[Available data Boundary: Start]
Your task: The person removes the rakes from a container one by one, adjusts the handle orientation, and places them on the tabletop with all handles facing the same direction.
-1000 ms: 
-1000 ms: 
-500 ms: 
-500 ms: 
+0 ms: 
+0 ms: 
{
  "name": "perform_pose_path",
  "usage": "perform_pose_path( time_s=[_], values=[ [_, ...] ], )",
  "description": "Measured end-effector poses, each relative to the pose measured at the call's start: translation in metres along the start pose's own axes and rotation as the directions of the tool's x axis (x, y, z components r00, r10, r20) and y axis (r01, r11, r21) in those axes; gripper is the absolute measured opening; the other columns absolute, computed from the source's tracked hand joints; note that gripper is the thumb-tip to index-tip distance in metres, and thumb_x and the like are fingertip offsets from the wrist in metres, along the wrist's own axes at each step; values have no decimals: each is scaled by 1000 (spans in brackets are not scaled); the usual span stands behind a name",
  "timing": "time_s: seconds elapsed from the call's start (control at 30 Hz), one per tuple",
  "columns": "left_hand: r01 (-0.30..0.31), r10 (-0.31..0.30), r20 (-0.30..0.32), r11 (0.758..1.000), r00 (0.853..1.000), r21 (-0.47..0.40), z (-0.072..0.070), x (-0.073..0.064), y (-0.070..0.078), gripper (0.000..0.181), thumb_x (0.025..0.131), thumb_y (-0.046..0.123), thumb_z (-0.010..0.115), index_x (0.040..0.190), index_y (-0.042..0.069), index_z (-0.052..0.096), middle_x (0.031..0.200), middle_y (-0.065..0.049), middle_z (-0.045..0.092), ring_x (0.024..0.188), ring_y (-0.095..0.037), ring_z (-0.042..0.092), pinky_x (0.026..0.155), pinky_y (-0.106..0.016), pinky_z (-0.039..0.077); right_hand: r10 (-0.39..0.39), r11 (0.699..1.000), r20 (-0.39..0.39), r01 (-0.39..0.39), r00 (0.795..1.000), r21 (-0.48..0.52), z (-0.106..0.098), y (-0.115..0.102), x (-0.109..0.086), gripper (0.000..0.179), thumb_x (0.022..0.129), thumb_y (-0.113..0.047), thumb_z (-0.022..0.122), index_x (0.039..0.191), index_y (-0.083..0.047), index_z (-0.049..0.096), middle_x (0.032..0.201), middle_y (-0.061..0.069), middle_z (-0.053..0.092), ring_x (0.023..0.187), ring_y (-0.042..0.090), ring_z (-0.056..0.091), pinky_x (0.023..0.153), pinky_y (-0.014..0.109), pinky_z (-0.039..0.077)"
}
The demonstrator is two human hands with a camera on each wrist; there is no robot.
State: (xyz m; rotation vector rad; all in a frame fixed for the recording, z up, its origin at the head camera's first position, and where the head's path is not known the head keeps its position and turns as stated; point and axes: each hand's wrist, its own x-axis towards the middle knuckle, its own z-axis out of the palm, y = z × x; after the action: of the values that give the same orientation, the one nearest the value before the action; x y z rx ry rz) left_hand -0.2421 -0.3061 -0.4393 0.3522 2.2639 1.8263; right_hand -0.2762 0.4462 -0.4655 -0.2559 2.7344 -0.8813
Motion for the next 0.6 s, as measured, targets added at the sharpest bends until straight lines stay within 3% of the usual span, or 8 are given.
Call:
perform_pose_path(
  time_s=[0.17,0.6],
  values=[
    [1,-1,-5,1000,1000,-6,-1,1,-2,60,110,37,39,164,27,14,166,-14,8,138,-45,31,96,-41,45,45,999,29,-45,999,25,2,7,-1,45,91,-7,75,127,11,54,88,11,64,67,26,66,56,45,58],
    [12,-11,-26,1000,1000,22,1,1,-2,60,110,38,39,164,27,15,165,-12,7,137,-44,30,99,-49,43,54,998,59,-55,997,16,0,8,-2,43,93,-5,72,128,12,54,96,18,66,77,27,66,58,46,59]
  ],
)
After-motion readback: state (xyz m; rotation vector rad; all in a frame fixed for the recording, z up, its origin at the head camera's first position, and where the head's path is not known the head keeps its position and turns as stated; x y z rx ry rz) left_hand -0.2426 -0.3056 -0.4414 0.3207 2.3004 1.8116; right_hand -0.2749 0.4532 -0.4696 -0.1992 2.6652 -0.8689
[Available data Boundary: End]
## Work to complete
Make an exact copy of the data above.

## Written reply
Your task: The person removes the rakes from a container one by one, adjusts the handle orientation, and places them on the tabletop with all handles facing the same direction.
-1000 ms: 
-1000 ms: 
-500 ms: 
-500 ms: 
+0 ms: 
+0 ms: 
{
  "name": "perform_pose_path",
  "usage": "perform_pose_path( time_s=[_], values=[ [_, ...] ], )",
  "description": "Measured end-effector poses, each relative to the pose measured at the call's start: translation in metres along the start pose's own axes and rotation as the directions of the tool's x axis (x, y, z components r00, r10, r20) and y axis (r01, r11, r21) in those axes; gripper is the absolute measured opening; the other columns absolute, computed from the source's tracked hand joints; note that gripper is the thumb-tip to index-tip distance in metres, and thumb_x and the like are fingertip offsets from the wrist in metres, along the wrist's own axes at each step; values have no decimals: each is scaled by 1000 (spans in brackets are not scaled); the usual span stands behind a name",
  "timing": "time_s: seconds elapsed from the call's start (control at 30 Hz), one per tuple",
  "columns": "left_hand: r01 (-0.30..0.31), r10 (-0.31..0.30), r20 (-0.30..0.32), r11 (0.758..1.000), r00 (0.853..1.000), r21 (-0.47..0.40), z (-0.072..0.070), x (-0.073..0.064), y (-0.070..0.078), gripper (0.000..0.181), thumb_x (0.025..0.131), thumb_y (-0.046..0.123), thumb_z (-0.010..0.115), index_x (0.040..0.190), index_y (-0.042..0.069), index_z (-0.052..0.096), middle_x (0.031..0.200), middle_y (-0.065..0.049), middle_z (-0.045..0.092), ring_x (0.024..0.188), ring_y (-0.095..0.037), ring_z (-0.042..0.092), pinky_x (0.026..0.155), pinky_y (-0.106..0.016), pinky_z (-0.039..0.077); right_hand: r10 (-0.39..0.39), r11 (0.699..1.000), r20 (-0.39..0.39), r01 (-0.39..0.39), r00 (0.795..1.000), r21 (-0.48..0.52), z (-0.106..0.098), y (-0.115..0.102), x (-0.109..0.086), gripper (0.000..0.179), thumb_x (0.022..0.129), thumb_y (-0.113..0.047), thumb_z (-0.022..0.122), index_x (0.039..0.191), index_y (-0.083..0.047), index_z (-0.049..0.096), middle_x (0.032..0.201), middle_y (-0.061..0.069), middle_z (-0.053..0.092), ring_x (0.023..0.187), ring_y (-0.042..0.090), ring_z (-0.056..0.091), pinky_x (0.023..0.153), pinky_y (-0.014..0.109), pinky_z (-0.039..0.077)"
}
The demonstrator is two human hands with a camera on each wrist; there is no robot.
State: (xyz m; rotation vector rad; all in a frame fixed for the recording, z up, its origin at the head camera's first position, and where the head's path is not known the head keeps its position and turns as stated; point and axes: each hand's wrist, its own x-axis towards the middle knuckle, its own z-axis out of the palm, y = z × x; after the action: of the values that give the same orientation, the one nearest the value before the action; x y z rx ry rz) left_hand -0.2421 -0.3061 -0.4393 0.3522 2.2639 1.8263; right_hand -0.2762 0.4462 -0.4655 -0.2559 2.7344 -0.8813
Motion for the next 0.6 s, as measured, targets added at the sharpest bends until straight lines stay within 3% of the usual span, or 8 are given.
Call:
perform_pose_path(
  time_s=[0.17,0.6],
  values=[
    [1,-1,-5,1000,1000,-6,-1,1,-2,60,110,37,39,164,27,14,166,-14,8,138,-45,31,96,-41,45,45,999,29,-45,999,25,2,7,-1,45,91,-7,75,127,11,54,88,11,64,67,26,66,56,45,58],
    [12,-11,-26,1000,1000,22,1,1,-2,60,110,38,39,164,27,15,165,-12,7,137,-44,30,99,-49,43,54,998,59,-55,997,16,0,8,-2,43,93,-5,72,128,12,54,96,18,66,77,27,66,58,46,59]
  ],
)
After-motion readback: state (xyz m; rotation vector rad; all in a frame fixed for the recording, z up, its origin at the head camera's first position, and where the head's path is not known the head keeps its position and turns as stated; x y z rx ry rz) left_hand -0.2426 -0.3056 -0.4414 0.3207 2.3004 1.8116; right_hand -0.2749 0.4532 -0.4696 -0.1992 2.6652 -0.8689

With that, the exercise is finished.